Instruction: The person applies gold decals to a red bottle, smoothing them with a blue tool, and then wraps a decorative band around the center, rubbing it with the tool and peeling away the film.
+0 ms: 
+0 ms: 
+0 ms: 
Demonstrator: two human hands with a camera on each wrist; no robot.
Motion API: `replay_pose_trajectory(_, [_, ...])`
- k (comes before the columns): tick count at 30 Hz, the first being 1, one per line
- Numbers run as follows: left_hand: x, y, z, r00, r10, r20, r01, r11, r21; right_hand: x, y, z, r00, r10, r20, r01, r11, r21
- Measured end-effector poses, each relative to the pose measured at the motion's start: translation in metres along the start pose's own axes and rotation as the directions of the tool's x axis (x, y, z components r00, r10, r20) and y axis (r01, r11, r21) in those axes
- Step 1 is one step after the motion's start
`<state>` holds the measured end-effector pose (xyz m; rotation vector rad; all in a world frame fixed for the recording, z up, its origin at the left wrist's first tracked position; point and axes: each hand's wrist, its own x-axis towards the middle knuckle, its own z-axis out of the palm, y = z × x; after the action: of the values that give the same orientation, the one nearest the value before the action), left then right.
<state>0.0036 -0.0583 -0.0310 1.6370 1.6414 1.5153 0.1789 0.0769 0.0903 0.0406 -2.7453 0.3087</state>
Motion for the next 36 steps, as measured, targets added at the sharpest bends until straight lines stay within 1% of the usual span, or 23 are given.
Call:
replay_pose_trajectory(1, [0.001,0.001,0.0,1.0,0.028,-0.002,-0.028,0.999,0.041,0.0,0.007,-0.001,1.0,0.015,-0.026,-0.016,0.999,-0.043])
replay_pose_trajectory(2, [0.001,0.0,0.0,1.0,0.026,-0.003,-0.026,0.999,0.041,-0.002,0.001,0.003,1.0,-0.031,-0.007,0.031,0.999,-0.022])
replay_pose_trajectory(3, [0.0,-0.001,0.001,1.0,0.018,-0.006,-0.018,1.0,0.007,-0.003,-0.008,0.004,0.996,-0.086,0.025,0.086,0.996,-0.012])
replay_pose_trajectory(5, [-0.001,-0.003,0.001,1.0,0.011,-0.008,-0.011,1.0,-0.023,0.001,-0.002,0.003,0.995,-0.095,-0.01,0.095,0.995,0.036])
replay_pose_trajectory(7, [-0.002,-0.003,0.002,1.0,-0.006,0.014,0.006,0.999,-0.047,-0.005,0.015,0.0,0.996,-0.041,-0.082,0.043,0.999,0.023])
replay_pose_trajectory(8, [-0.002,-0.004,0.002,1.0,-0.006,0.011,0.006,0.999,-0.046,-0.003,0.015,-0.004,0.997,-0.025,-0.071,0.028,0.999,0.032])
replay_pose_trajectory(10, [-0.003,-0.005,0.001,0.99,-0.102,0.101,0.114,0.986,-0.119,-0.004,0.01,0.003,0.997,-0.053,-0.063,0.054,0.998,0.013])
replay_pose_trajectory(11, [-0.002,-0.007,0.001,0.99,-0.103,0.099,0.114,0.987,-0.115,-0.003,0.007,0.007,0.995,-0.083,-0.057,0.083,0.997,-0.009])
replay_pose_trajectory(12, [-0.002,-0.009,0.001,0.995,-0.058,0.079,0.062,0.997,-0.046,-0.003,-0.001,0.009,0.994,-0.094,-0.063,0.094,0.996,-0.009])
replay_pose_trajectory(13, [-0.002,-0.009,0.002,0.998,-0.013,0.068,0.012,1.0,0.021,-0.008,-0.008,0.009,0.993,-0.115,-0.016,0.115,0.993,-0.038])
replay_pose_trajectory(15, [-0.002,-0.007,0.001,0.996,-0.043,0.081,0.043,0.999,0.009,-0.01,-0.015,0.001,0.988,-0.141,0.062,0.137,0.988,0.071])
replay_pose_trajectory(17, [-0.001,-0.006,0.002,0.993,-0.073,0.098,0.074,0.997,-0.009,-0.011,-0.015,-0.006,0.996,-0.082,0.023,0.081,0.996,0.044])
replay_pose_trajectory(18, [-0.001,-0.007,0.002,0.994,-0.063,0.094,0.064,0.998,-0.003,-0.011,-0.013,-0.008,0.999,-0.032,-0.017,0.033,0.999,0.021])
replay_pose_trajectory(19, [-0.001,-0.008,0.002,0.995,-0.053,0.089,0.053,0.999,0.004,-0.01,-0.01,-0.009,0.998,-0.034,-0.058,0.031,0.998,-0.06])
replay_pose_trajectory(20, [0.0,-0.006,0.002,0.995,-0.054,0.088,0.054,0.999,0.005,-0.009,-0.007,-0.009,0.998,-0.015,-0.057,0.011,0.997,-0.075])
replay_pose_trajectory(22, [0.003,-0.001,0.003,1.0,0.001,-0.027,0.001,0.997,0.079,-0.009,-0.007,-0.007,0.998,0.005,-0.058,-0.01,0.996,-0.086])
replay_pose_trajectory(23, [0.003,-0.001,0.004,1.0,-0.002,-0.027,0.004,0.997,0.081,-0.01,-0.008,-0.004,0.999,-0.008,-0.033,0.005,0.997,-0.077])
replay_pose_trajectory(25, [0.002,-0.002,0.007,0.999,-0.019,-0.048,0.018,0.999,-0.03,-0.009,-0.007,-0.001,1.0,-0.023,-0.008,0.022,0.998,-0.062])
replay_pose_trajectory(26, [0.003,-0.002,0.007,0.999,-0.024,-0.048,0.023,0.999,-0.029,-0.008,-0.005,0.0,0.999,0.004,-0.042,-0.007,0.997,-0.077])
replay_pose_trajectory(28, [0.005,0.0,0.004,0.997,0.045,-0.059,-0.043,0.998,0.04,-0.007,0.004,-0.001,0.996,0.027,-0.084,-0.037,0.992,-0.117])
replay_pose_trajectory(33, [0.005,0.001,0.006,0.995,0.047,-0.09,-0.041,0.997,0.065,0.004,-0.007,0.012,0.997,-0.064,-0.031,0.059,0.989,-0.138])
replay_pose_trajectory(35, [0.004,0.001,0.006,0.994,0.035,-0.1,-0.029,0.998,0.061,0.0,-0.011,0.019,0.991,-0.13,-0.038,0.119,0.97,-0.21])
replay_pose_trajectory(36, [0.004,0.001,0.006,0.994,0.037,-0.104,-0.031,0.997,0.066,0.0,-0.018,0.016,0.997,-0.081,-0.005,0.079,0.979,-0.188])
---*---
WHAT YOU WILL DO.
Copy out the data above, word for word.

SOLUTION TO THIS PROBLEM.
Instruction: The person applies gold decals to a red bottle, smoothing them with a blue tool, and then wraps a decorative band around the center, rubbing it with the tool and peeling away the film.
+0 ms: 
+0 ms: 
+0 ms: 
Demonstrator: two human hands with a camera on each wrist; no robot.
Motion API: `replay_pose_trajectory(_, [_, ...])`
- k (comes before the columns): tick count at 30 Hz, the first being 1, one per line
- Numbers run as follows: left_hand: x, y, z, r00, r10, r20, r01, r11, r21; right_hand: x, y, z, r00, r10, r20, r01, r11, r21
- Measured end-effector poses, each relative to the pose measured at the motion's start: translation in metres along the start pose's own axes and rotation as the directions of the tool's x axis (x, y, z components r00, r10, r20) and y axis (r01, r11, r21) in those axes
- Step 1 is one step after the motion's start
`<state>` holds the measured end-effector pose (xyz m; rotation vector rad; all in a world frame fixed for the recording, z up, its origin at the left wrist's first tracked position; point and axes: each hand's wrist, its own x-axis towards the middle knuckle, its own z-axis out of the palm, y = z × x; after the action: of the values that give the same orientation, the one nearest the value before the action), left then right.
<state>0.0036 -0.0583 -0.0310 1.6370 1.6414 1.5153 0.1789 0.0769 0.0903 0.0406 -2.7453 0.3087</state>
Motion for the next 36 steps, as measured, targets added at the sharpest bends until straight lines stay within 1% of the usual span, or 23 are given.
Call:
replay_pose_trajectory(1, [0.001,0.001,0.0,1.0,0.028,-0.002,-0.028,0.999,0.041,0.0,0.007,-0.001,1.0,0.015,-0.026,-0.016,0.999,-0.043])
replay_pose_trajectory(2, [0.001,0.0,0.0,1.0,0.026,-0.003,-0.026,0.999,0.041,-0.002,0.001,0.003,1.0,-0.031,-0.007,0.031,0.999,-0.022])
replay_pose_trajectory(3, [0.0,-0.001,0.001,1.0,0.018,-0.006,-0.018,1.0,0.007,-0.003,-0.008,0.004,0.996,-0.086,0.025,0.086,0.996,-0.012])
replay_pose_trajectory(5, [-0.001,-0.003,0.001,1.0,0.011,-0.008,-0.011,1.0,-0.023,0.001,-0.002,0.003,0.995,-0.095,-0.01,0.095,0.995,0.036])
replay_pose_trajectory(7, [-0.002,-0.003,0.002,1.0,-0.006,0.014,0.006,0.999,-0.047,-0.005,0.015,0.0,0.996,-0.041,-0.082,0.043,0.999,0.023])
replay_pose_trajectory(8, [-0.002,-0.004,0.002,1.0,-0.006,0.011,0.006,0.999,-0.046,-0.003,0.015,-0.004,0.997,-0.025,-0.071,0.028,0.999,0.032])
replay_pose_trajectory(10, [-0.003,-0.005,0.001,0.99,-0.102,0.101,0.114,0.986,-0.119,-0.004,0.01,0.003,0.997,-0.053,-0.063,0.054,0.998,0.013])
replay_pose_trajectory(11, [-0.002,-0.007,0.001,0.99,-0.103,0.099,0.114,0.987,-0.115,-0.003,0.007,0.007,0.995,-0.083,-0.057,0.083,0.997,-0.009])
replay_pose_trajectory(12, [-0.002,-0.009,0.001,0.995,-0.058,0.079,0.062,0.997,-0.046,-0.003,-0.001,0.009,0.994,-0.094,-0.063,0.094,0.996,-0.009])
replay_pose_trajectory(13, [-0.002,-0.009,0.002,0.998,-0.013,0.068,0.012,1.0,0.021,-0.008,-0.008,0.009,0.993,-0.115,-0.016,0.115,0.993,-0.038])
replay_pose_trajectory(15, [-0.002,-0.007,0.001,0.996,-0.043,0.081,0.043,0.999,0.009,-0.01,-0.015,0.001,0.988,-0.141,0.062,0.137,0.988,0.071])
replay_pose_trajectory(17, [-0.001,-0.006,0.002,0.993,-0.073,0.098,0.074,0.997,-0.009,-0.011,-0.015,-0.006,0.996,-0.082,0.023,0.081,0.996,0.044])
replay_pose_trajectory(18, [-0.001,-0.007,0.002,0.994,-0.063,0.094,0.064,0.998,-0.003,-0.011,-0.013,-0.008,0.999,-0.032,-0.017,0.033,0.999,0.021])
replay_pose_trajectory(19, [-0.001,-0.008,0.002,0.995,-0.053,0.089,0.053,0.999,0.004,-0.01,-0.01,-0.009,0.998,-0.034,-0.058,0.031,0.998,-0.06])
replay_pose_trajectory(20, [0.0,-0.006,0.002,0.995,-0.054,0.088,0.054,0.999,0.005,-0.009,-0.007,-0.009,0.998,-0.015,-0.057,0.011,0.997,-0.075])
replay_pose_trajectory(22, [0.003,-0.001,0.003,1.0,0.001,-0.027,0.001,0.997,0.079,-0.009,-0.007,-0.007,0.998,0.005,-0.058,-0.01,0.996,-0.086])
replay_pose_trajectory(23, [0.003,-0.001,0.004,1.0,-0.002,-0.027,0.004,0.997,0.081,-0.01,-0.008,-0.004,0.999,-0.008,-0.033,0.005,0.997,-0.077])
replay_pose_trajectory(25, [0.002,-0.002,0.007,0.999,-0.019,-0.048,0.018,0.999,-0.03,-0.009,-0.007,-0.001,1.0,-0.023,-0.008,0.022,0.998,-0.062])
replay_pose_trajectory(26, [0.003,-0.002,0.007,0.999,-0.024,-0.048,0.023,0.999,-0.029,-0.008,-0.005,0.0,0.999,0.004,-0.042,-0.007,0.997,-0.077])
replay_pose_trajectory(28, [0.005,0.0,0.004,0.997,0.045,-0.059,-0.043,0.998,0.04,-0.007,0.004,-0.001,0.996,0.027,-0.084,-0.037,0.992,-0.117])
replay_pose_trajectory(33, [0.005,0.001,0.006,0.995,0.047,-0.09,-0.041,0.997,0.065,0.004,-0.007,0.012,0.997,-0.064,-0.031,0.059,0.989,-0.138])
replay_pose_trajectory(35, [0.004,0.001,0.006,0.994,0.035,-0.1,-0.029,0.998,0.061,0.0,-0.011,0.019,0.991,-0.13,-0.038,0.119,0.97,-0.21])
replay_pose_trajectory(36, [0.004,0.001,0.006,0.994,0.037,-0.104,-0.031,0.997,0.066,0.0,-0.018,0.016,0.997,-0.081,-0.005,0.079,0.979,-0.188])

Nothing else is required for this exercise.